WORK ORDER:
Reproduce, from the lines below, exactly the stretch that begins at the line containing "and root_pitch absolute" and ends at the line containing "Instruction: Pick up", both included.

DATA FOR PROCESSING:
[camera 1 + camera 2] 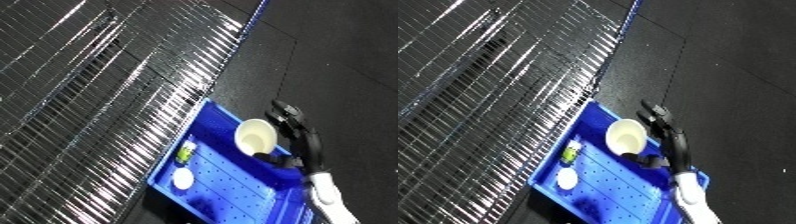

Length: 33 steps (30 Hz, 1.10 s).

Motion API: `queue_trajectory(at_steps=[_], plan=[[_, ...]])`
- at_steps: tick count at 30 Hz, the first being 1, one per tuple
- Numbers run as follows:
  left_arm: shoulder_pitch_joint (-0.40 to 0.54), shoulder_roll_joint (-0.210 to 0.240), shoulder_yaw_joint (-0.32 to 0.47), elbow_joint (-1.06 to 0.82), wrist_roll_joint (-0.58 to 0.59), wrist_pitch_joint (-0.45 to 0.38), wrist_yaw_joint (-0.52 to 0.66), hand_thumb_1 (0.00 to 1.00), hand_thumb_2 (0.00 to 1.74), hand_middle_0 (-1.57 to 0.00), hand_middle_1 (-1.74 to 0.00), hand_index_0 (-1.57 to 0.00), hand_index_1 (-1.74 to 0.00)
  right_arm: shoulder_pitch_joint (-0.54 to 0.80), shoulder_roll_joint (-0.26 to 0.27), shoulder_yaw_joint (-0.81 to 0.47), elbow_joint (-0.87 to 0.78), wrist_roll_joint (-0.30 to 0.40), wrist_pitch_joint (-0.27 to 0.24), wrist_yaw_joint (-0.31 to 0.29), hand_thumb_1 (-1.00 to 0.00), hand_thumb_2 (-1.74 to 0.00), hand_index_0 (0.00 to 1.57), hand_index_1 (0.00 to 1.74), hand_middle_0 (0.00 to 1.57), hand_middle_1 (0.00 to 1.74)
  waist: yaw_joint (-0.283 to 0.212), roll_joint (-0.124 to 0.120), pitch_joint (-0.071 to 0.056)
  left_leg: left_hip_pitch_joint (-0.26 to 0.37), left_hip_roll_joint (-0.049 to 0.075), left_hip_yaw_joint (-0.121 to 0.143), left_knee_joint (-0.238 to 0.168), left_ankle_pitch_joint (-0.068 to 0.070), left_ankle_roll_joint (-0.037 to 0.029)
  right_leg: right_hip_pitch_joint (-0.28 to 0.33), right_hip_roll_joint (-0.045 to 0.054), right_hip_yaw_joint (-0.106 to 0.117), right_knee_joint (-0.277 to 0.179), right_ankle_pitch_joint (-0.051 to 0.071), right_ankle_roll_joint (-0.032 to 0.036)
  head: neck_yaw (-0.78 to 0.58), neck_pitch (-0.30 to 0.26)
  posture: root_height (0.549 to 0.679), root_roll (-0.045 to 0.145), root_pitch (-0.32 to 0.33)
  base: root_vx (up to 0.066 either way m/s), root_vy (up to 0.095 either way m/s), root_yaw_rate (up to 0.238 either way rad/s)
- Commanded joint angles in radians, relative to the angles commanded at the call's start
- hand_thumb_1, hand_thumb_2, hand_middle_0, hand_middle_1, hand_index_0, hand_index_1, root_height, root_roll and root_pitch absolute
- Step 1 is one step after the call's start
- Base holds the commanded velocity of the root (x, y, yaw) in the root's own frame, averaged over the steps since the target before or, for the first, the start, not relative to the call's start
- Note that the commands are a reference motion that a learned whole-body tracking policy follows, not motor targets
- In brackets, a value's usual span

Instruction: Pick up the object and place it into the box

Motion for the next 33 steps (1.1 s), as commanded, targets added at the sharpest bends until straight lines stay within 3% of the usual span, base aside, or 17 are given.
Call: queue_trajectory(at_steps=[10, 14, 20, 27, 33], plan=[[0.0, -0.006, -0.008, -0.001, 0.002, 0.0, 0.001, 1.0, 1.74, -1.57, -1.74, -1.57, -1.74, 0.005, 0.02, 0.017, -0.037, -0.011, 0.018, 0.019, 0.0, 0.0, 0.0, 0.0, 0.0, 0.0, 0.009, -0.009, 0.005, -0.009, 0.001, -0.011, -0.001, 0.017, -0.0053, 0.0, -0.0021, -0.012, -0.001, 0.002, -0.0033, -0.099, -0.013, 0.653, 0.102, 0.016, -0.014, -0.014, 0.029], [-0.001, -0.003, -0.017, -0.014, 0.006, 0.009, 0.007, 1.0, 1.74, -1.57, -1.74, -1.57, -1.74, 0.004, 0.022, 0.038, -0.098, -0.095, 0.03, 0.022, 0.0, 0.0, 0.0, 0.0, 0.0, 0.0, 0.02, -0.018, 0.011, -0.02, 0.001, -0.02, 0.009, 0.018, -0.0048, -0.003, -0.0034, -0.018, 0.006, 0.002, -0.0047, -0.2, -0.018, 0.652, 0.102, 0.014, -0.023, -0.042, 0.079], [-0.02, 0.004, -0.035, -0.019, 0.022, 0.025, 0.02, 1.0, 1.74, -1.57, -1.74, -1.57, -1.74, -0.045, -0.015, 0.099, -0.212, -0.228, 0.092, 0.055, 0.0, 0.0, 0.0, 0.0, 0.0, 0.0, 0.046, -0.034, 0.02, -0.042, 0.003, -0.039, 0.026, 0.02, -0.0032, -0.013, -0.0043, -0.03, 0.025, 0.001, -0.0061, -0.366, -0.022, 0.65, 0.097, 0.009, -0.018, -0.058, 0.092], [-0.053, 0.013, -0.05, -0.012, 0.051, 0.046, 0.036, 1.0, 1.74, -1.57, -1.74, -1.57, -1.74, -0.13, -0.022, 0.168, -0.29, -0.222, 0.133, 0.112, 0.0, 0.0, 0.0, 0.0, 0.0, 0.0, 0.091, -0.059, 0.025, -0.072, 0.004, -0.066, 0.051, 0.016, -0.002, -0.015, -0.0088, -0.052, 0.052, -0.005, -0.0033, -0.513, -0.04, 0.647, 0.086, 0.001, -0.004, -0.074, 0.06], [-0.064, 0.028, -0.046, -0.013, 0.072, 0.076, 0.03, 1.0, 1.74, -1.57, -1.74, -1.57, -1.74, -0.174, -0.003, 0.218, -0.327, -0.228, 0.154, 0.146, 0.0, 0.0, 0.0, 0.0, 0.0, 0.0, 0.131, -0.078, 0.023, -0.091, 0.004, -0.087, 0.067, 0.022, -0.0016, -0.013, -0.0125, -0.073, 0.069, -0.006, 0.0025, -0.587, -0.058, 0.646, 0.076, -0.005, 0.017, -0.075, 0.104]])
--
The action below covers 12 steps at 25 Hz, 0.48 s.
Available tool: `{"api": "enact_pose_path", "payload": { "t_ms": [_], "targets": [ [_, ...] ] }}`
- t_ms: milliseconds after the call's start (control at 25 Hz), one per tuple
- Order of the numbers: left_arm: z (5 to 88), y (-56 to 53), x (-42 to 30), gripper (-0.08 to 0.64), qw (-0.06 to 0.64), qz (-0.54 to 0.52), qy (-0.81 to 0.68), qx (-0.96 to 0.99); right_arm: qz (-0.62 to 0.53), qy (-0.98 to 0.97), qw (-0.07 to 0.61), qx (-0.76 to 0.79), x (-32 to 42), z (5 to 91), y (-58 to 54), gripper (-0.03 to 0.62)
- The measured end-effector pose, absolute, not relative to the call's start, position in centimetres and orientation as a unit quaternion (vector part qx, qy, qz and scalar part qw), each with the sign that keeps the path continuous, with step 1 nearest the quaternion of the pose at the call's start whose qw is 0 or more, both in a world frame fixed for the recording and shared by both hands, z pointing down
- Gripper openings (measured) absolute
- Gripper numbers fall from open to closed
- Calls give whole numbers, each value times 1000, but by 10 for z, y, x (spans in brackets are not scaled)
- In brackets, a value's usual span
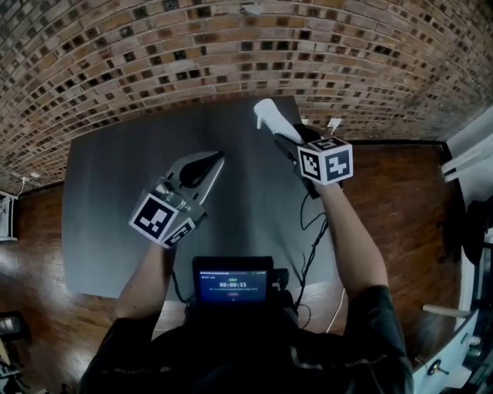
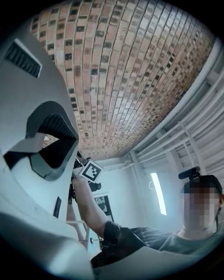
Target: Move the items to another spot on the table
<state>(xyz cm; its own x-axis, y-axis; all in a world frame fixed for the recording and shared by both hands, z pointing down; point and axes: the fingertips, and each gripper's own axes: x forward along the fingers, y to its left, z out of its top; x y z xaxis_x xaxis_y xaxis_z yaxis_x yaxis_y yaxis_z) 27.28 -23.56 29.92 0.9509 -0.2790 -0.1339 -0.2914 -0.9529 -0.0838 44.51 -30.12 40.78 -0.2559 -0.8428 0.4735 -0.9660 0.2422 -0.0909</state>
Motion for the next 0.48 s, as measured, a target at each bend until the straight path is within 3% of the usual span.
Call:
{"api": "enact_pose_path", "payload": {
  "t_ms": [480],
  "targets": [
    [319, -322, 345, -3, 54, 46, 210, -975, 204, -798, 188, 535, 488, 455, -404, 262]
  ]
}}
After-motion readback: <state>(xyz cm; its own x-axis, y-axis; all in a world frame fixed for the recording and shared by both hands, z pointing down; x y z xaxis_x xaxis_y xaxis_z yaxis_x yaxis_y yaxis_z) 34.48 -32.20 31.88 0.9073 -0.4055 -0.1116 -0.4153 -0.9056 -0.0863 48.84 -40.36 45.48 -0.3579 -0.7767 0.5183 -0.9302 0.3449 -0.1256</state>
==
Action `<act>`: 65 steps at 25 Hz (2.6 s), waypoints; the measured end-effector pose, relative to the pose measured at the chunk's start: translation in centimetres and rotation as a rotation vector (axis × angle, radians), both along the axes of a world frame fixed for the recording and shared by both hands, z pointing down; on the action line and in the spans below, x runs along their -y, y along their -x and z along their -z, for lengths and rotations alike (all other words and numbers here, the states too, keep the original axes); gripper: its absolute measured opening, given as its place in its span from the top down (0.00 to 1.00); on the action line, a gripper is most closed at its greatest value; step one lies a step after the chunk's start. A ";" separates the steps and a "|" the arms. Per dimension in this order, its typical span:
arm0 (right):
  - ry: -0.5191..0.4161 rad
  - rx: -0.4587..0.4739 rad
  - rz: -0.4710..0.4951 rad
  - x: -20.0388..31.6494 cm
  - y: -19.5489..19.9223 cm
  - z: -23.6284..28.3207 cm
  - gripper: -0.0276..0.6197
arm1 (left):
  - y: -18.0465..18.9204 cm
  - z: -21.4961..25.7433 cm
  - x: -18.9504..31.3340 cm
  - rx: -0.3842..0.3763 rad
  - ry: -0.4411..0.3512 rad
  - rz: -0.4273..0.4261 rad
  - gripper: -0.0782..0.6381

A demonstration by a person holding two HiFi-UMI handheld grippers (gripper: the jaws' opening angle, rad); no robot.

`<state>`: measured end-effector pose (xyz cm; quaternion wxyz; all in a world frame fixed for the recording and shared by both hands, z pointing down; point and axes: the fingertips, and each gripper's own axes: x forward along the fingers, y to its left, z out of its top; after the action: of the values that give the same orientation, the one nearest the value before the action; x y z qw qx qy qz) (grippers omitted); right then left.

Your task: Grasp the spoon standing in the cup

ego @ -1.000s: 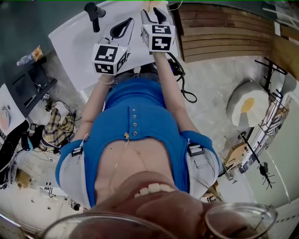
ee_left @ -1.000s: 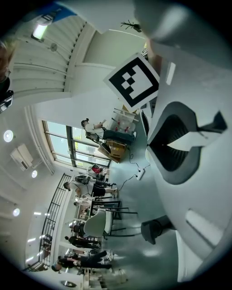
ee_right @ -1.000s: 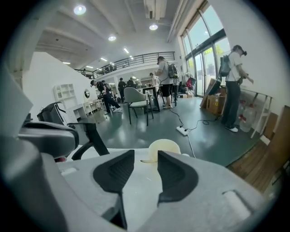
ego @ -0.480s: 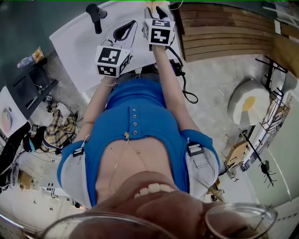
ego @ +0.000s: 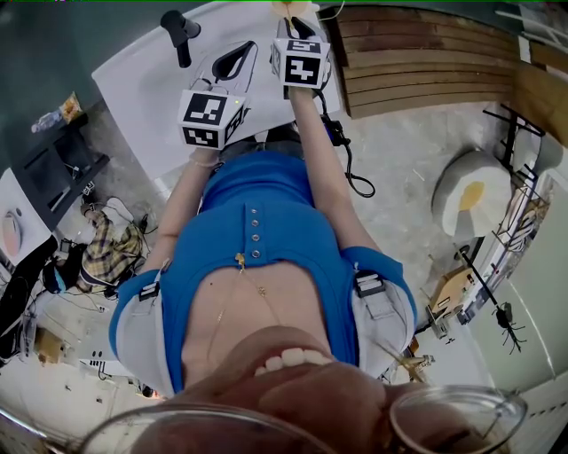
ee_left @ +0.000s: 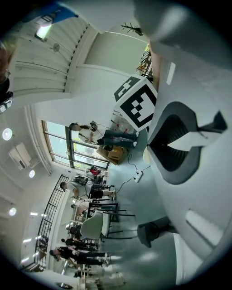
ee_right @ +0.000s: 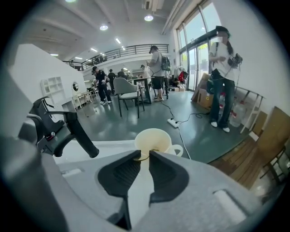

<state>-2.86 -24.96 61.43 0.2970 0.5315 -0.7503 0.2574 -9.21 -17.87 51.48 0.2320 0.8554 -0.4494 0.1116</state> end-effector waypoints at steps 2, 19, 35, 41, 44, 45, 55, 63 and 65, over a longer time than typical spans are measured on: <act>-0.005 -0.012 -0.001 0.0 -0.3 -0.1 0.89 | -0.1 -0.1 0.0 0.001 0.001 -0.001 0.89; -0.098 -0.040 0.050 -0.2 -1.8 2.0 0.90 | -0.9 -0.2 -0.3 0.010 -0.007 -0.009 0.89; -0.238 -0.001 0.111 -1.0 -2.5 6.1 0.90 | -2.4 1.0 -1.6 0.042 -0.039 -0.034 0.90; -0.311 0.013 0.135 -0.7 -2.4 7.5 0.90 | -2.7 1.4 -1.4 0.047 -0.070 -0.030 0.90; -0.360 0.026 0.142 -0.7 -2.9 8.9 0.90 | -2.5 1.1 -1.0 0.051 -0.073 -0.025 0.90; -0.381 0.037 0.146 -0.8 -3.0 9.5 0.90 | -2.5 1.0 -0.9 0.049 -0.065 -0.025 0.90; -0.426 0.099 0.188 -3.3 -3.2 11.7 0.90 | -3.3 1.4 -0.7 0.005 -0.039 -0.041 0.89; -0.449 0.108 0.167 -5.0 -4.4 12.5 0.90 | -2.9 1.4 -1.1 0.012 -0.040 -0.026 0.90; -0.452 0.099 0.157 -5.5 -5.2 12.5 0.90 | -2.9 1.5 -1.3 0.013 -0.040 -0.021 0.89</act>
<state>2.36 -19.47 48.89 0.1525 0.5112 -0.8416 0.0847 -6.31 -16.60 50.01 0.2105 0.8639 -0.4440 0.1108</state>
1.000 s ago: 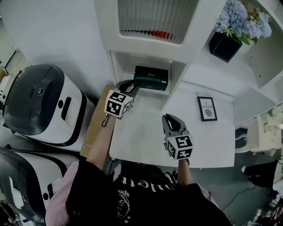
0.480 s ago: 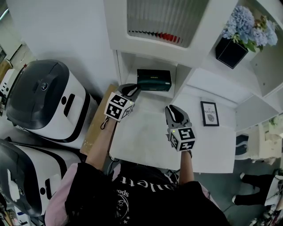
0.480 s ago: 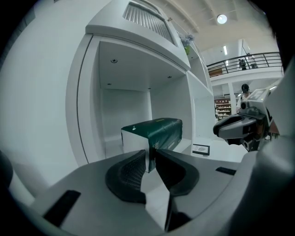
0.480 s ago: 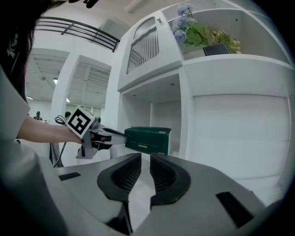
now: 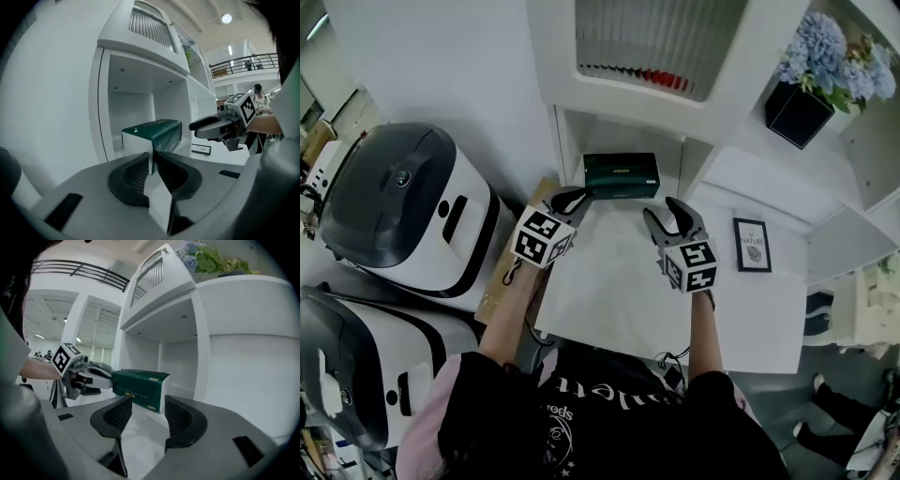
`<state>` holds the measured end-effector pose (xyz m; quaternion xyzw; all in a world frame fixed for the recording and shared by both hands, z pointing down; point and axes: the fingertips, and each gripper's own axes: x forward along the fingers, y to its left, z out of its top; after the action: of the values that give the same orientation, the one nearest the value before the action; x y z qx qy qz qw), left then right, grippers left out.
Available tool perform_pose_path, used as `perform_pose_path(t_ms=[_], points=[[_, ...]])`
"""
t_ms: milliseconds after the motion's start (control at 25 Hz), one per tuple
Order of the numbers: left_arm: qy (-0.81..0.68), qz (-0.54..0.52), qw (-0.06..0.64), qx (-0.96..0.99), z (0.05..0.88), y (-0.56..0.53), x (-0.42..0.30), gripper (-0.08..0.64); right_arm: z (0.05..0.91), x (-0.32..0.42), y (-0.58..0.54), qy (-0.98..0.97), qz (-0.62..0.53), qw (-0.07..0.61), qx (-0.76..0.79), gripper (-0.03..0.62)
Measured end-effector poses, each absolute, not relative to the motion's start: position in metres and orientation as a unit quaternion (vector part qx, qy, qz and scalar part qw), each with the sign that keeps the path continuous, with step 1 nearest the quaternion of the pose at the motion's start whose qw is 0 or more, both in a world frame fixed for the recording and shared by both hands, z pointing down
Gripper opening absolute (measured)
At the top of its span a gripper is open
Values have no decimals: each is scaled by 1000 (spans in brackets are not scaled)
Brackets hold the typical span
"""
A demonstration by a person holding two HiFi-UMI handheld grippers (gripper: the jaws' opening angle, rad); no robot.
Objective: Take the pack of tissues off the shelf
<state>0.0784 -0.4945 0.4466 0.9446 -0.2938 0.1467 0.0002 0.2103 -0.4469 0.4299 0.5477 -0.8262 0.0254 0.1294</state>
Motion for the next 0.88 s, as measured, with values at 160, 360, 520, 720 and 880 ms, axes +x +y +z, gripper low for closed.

TASK OUTPUT:
- hand_thumb_1, hand_thumb_2, hand_middle_0, hand_middle_1, hand_index_0, hand_index_1, root_height, root_roll and root_pitch absolute
- Step 1 is one step after the call's start
- Base holds the commanded velocity of the root (x, y, yaw) in the root's own frame, averaged over the steps since the target before or, for the first, the start, not relative to the call's start
- Note that the commands are a reference motion that a learned whole-body tracking policy follows, not motor targets
- In brackets, a value's usual span

Instruction: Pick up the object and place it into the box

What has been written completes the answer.